In April 1945, after months of lobbying by Potts—who was keen to get back into action himself after having been relieved of his previous command during the Kokoda campaign—the 7th Battalion was transferred to Torokina on Bougainville Island, where the Japanese garrison was still holding out. In June they moved up the Numa Numa Trail to Pearl Ridge in the central sector of the island where they relieved the 27th Battalion. Almost immediately they began aggressive patrols in order to dominate the Japanese in their area of operations and were tasked with the capture of several key positions including Wearne's Hill, Base Point 3, Tokua and Sisivie and to establish a forward position in the Wakunai Valley. Over the course of the next three months until the end of the war, the battalion captured 25 positions and killed around 200 Japanese soldiers.

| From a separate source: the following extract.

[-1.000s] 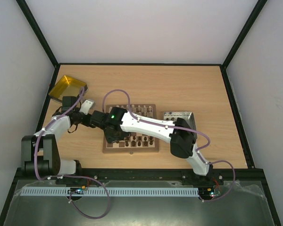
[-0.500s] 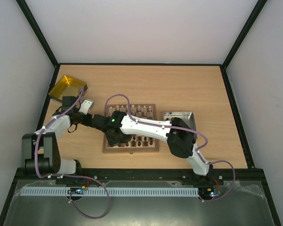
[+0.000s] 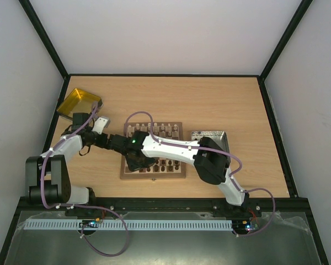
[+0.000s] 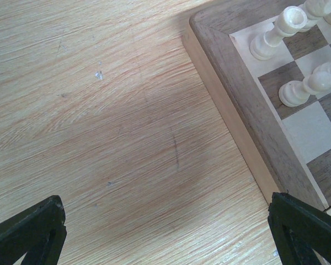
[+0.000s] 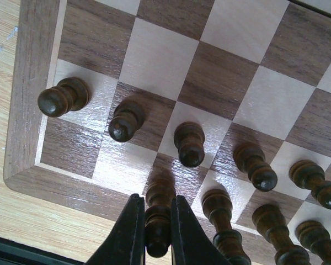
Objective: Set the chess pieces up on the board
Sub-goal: Place the chess piece on the chessboard, then pick up the chess piece from the storage box.
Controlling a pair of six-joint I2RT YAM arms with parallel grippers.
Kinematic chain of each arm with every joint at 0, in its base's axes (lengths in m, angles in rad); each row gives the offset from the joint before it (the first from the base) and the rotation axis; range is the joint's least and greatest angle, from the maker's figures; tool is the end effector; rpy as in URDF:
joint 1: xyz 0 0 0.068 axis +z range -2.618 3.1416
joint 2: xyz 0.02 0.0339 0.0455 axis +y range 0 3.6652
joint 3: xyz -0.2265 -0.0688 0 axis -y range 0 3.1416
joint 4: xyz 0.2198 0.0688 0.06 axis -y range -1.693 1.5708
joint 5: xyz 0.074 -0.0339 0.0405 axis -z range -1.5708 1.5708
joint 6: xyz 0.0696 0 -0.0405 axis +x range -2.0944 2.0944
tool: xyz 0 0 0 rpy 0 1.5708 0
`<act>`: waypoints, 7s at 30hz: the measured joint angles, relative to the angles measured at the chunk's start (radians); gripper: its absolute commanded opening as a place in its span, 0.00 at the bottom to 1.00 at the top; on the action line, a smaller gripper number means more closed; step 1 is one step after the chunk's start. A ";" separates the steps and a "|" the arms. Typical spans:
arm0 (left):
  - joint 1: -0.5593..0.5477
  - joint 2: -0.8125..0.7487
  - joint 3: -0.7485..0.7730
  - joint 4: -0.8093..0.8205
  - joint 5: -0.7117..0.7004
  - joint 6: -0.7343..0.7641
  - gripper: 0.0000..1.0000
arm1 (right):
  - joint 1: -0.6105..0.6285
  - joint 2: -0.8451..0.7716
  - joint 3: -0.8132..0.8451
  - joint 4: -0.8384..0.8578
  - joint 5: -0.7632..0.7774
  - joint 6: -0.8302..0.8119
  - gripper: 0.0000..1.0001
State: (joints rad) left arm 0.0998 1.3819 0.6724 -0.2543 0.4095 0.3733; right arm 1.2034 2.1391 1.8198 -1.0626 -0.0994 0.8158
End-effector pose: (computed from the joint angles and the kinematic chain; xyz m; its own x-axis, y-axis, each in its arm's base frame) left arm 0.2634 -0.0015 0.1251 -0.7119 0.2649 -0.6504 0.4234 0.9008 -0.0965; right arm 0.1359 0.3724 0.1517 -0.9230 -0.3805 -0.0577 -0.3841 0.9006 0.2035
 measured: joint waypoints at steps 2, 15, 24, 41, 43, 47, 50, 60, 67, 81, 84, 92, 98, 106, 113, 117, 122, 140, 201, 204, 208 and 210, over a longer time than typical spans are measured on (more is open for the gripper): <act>0.000 0.000 0.000 0.000 0.000 0.000 0.99 | -0.002 0.000 -0.004 0.003 0.000 0.000 0.02; 0.000 0.006 0.000 0.000 0.001 0.000 0.99 | -0.019 -0.023 -0.052 0.031 -0.008 0.000 0.03; 0.000 0.014 0.000 -0.001 0.002 0.001 1.00 | -0.019 -0.024 -0.058 0.047 -0.019 0.000 0.04; 0.000 0.014 0.000 -0.001 0.010 0.001 1.00 | -0.019 -0.024 -0.058 0.048 -0.022 0.000 0.10; 0.000 0.015 0.000 -0.001 0.012 0.001 0.99 | -0.019 -0.024 -0.058 0.048 -0.022 0.000 0.11; 0.000 0.015 0.000 -0.001 0.015 0.001 0.99 | -0.019 -0.024 -0.058 0.048 -0.023 0.000 0.14; 0.000 0.015 0.000 -0.002 0.016 0.001 1.00 | -0.019 -0.024 -0.058 0.048 -0.024 0.000 0.15; 0.000 0.018 0.000 -0.002 0.021 0.005 0.99 | -0.019 -0.032 -0.058 0.048 -0.026 0.000 0.20; 0.000 0.019 0.000 -0.003 0.028 0.005 1.00 | -0.019 -0.039 -0.058 0.048 -0.025 0.001 0.24; 0.000 0.019 0.000 -0.005 0.031 0.005 0.99 | -0.311 -0.348 -0.250 0.060 0.025 -0.010 0.24; 0.000 0.019 0.000 -0.005 0.032 0.006 1.00 | -0.477 -0.419 -0.331 0.071 0.044 -0.035 0.24; 0.000 0.023 0.000 -0.006 0.033 0.008 1.00 | -0.668 -0.426 -0.498 0.117 0.078 -0.098 0.24; 0.000 0.024 0.000 -0.006 0.036 0.008 0.99 | -0.788 -0.426 -0.588 0.180 0.070 -0.118 0.24; 0.000 0.025 0.000 -0.008 0.037 0.009 1.00 | -0.806 -0.426 -0.617 0.231 0.058 -0.122 0.24; 0.000 0.025 0.000 -0.010 0.039 0.009 1.00 | -0.806 -0.426 -0.628 0.263 0.043 -0.121 0.24; 0.000 0.025 0.000 -0.010 0.040 0.012 1.00 | -0.806 -0.426 -0.648 0.279 0.031 -0.121 0.24; 0.000 0.025 0.000 -0.010 0.042 0.012 1.00 | -0.806 -0.426 -0.673 0.296 0.020 -0.121 0.24; 0.000 0.027 0.000 -0.011 0.047 0.012 1.00 | -0.806 -0.420 -0.691 0.342 0.002 -0.121 0.20; 0.000 0.035 0.001 -0.021 0.054 0.013 0.99 | -0.748 -0.516 -0.729 0.283 0.141 -0.166 0.06; 0.000 0.035 0.001 -0.021 0.053 0.013 1.00 | -0.734 -0.517 -0.727 0.280 0.153 -0.166 0.06; 0.000 0.035 0.001 -0.021 0.053 0.012 1.00 | -0.732 -0.518 -0.724 0.281 0.169 -0.166 0.06; 0.000 0.035 0.001 -0.021 0.053 0.012 0.99 | -0.732 -0.518 -0.727 0.282 0.176 -0.166 0.06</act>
State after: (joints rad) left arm 0.0998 1.4174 0.6731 -0.2752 0.4625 0.3855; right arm 0.4709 1.6207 1.0927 -0.7811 0.0769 0.6502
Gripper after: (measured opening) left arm 0.996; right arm 0.099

Following the end of hostilities the battalion moved to the island of Fauro to guard Japanese prisoners of war. As the demobilisation process began, members of the battalion were slowly repatriated to Australia, while others were transferred to other units for further service elsewhere. By March 1946 the last of the battalion's personnel had been returned to Australia and on 10 May 1946, the 7th Battalion was formally disbanded. During its service throughout the war the battalion lost 25 men killed or died on active service, with a further 50 men wounded. Members of the battalion received the following decorations: one DSO, one MC, one MM and 16 MIDs.

==Legacy==
Following the completion of the demobilisation process, the Citizens Military Force was reformed in 1948, albeit on a reduced scale. At this time, the 7th Battalion was not re-raised in its own right, although an amalgamated unit known as the 8th/7th Battalion (North Western Victorian Regiment) was formed in order to perpetuate the two rural Victorian battalions. Today the honours and traditions of the 7th Battalion are maintained by the 8th/7th Battalion, Royal Victoria Regiment, an infantry battalion of the Australian Army Reserve, that was formed in 1960 as the 2nd Battalion, Royal Victoria Regiment, following the introduction of the Pentropic organisation, but which was later redesignated 8/7 RVR. The 7th Battalion's battle honours include those of the 2nd AIF's 2/7th Battalion, which were entrusted to the 7th in 1961.

==Commanding officers==
The following is a list of officers that served as the 7th Battalion's commanding officer during the two World Wars:

First World War:
- Lieutenant Colonel Harold Elliott;
- Lieutenant Colonel Alfred Jackson;
- Lieutenant Colonel Carl Herman Jess;
- Lieutenant Colonel Ernest Edward Herrod.

Second World War:
- Lieutenant Colonel Hugh Marcell Conran;
- Lieutenant Colonel Howard Leslie Ewin Dunkley;
- Lieutenant Colonel Frederick Thomas Henry Goucher;
- Lieutenant Colonel Geoffrey Moore Norris;
- Lieutenant Colonel Rupert Markham Sadler;
- Lieutenant Colonel Peter Glynn Clifton Webster;
- Lieutenant Colonel John Alfred Wilmoth.

==Battle honours==
The 7th Battalion received the following battle honours:
- South Africa 1899–1902.
- First World War: Landing at Anzac, Defence at Anzac, Helles, Krithia, Anzac, Suvla, Sari Bair–Lone Pine, Gallipoli 1915, Egypt 1915–16, Somme 1916–18, Pozières, Bullecourt, Ypres 1917, Menin Road, Polygon Wood, Broodseinde, Poelcappelle, Passchendaele, Lys, Hazebrouck, Amiens, Albert 1918 (Chuignes), Hindenburg Line, Epehy, France and Flanders 1916–18, Suez Canal.
- Second World War: North Africa 1940–41, Bardia 1941, Capture of Tobruk, Greece 1941, Middle East 1941, Crete, Canea, 42nd Street, Withdrawal to Sphakia, South-West Pacific 1942–45, Wau, Mubo I, Bobdubi II, Komiatum, Liberation of Australian New Guinea, Maprik, Yamil–Ulupu, Kaboibus–Kiarivu.